┌─ Recorded information
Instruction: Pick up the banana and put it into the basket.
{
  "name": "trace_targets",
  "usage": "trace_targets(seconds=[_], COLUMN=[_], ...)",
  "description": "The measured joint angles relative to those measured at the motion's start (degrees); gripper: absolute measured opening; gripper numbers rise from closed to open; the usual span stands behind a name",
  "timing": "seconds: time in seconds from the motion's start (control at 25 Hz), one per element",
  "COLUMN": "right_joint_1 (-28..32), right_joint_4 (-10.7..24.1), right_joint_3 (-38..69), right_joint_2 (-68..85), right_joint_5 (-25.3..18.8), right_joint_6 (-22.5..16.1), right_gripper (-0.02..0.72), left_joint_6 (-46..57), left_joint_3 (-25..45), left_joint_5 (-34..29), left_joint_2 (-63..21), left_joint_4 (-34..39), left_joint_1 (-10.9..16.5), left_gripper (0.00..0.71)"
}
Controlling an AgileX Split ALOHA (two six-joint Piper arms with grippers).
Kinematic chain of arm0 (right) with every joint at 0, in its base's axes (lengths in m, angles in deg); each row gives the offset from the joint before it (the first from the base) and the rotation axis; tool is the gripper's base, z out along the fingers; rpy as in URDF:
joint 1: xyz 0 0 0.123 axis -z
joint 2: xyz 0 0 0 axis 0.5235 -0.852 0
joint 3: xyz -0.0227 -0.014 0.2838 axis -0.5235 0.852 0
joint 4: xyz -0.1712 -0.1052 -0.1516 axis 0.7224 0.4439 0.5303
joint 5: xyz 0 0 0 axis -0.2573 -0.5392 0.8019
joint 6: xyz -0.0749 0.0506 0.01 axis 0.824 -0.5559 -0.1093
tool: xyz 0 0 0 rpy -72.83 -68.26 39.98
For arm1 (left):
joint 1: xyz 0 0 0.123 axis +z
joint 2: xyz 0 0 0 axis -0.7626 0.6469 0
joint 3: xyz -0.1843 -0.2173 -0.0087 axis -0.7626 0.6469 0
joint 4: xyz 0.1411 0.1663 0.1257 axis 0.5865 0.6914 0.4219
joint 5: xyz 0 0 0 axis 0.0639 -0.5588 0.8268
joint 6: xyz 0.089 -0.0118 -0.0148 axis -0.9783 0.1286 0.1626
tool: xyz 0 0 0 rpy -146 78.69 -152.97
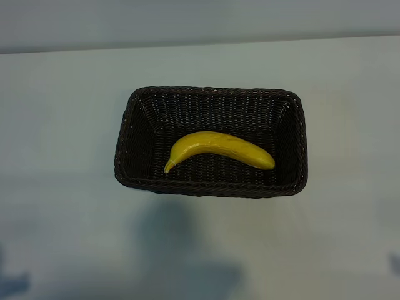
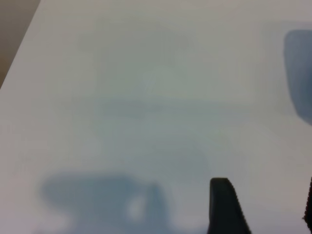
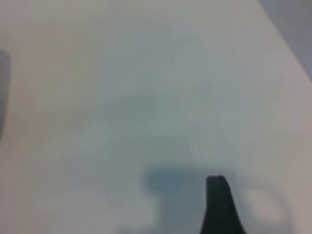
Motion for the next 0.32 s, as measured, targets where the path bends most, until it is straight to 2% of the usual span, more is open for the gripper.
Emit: trace_targets(seconds=[0.32], right_joint_1=[0.0], right_joint_4=[0.0], right_joint_3=[0.0], right_joint_2=[0.3], right_joint_5=[0.0], right_joint_6=[0.0], right_gripper=[0.456], left_joint_6=[0.1], left_joint_3=[0.0], left_joint_5=[0.0], left_joint_2=[0.0], left_joint_4=[0.0], left_joint_1=[0.0], left_gripper=[0.434])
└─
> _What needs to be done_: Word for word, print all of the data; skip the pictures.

> _Solution for this problem_:
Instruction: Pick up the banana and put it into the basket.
{
  "name": "trace_targets",
  "usage": "trace_targets(seconds=[_], COLUMN=[_], ...)",
  "description": "The measured joint angles relative to those measured at the motion's start (degrees); gripper: absolute measured opening; gripper numbers rise from closed to open; the usual span stands behind a name",
  "timing": "seconds: time in seconds from the motion's start (control at 25 Hz), one per element",
  "COLUMN": "right_joint_1 (-28..32), right_joint_4 (-10.7..24.1), right_joint_3 (-38..69), right_joint_2 (-68..85), right_joint_5 (-25.3..18.8), right_joint_6 (-22.5..16.1), right_gripper (-0.02..0.72), left_joint_6 (-46..57), left_joint_3 (-25..45), left_joint_5 (-34..29), left_joint_2 (-63..21), left_joint_4 (-34..39), left_joint_1 (-10.9..16.5), left_gripper (0.00..0.71)"
}
Controlling an AgileX Split ALOHA (two six-joint Piper arms with grippers).
Kinematic chain of arm0 (right) with every joint at 0, in its base's axes (lengths in m, angles in deg); each row gives the offset from the joint before it (the first from the base) and the rotation axis; tool is the gripper's base, z out along the fingers; rpy as in URDF:
joint 1: xyz 0 0 0.123 axis -z
joint 2: xyz 0 0 0 axis 0.5235 -0.852 0
joint 3: xyz -0.0227 -0.014 0.2838 axis -0.5235 0.852 0
joint 4: xyz -0.1712 -0.1052 -0.1516 axis 0.7224 0.4439 0.5303
joint 5: xyz 0 0 0 axis -0.2573 -0.5392 0.8019
joint 6: xyz -0.0749 0.0506 0.01 axis 0.824 -0.5559 -0.1093
tool: xyz 0 0 0 rpy -72.83 -68.26 39.98
For arm1 (left):
joint 1: xyz 0 0 0.123 axis +z
joint 2: xyz 0 0 0 axis -0.7626 0.6469 0
joint 3: xyz -0.1843 -0.2173 -0.0087 axis -0.7626 0.6469 0
joint 4: xyz 0.1411 0.1663 0.1257 axis 0.5865 0.6914 0.4219
joint 5: xyz 0 0 0 axis 0.0639 -0.5588 0.8268
joint 6: xyz 0.089 -0.0118 -0.0148 axis -0.9783 0.1286 0.1626
tool: xyz 0 0 0 rpy -146 78.69 -152.97
Motion for the next 0.32 s, as measured, targets where the path bends most, until it is straight to 2% of the usual span, more is open for the gripper.
Emit: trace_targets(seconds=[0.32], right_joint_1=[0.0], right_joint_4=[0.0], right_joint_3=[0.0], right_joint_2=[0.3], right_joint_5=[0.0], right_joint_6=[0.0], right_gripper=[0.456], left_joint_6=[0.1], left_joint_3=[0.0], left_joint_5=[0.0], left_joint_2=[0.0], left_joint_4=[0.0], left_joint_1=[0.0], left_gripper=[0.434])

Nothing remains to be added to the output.